_TASK TO COMPLETE:_
Restate the whole of the data below word for word, skipping the images.

Stored data entries:

Segment Open

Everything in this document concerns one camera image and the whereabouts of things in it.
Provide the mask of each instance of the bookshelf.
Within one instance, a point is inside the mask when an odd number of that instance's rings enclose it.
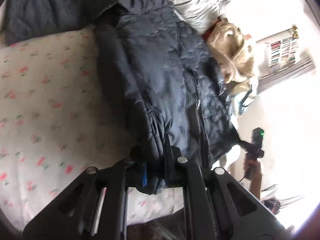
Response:
[[[292,29],[257,41],[257,47],[264,50],[264,60],[258,66],[260,78],[274,74],[299,61],[299,37],[296,30],[294,26]]]

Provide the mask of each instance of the curtain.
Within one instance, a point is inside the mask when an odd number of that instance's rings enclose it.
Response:
[[[316,66],[313,64],[310,57],[302,59],[296,64],[289,63],[276,73],[261,78],[258,85],[258,94],[287,79],[313,73],[315,69]]]

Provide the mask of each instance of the black metal frame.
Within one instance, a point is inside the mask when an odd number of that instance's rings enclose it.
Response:
[[[200,168],[165,136],[164,179],[183,187],[188,240],[274,239],[284,227],[223,168]],[[28,225],[27,240],[125,240],[128,186],[141,170],[133,158],[98,171],[89,167]]]

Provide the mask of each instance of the jacket sleeve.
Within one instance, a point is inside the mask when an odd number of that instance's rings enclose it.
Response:
[[[4,26],[8,45],[90,24],[117,0],[8,0]]]

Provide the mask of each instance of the blue tag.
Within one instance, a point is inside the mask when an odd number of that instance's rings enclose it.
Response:
[[[148,177],[147,177],[147,163],[143,163],[142,165],[143,170],[142,170],[142,186],[145,187],[148,182]]]

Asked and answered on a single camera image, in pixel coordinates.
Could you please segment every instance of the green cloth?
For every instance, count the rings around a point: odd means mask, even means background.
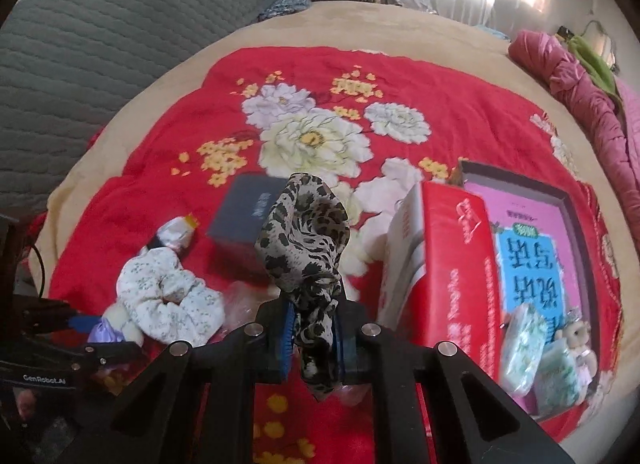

Segment Closed

_RESPONSE BOX:_
Everything in this document concerns one camera image and the whereabouts of things in it.
Provide the mask of each instance of the bookshelf.
Within one instance, a point is inside the mask when an odd number of that instance's rings enclose it.
Response:
[[[292,29],[257,41],[257,47],[264,50],[264,60],[258,66],[260,78],[274,74],[299,61],[299,37],[296,30],[294,26]]]

Provide the mask of each instance of the curtain.
Within one instance, a point is inside the mask when an odd number of that instance's rings enclose it.
Response:
[[[316,66],[313,64],[310,57],[302,59],[296,64],[289,63],[276,73],[261,78],[258,85],[258,94],[287,79],[313,73],[315,69]]]

Provide the mask of each instance of the black metal frame.
Within one instance, a point is inside the mask when an odd number of that instance's rings enclose it.
Response:
[[[200,168],[165,136],[164,179],[183,187],[188,240],[274,239],[284,227],[223,168]],[[28,225],[27,240],[125,240],[128,186],[141,170],[133,158],[98,171],[89,167]]]

Provide the mask of each instance of the jacket sleeve.
Within one instance, a point is inside the mask when an odd number of that instance's rings enclose it.
Response:
[[[4,26],[8,45],[90,24],[117,0],[8,0]]]

Provide the mask of each instance of the blue tag.
Within one instance, a point is inside the mask when an odd number of that instance's rings enclose it.
Response:
[[[148,177],[147,177],[147,163],[143,163],[142,165],[143,170],[142,170],[142,186],[145,187],[148,182]]]

Asked and answered on a single camera image, in pixel coordinates.
Could you please segment every instance of the green cloth?
For every instance, count the rings around a point: odd means mask, even means background.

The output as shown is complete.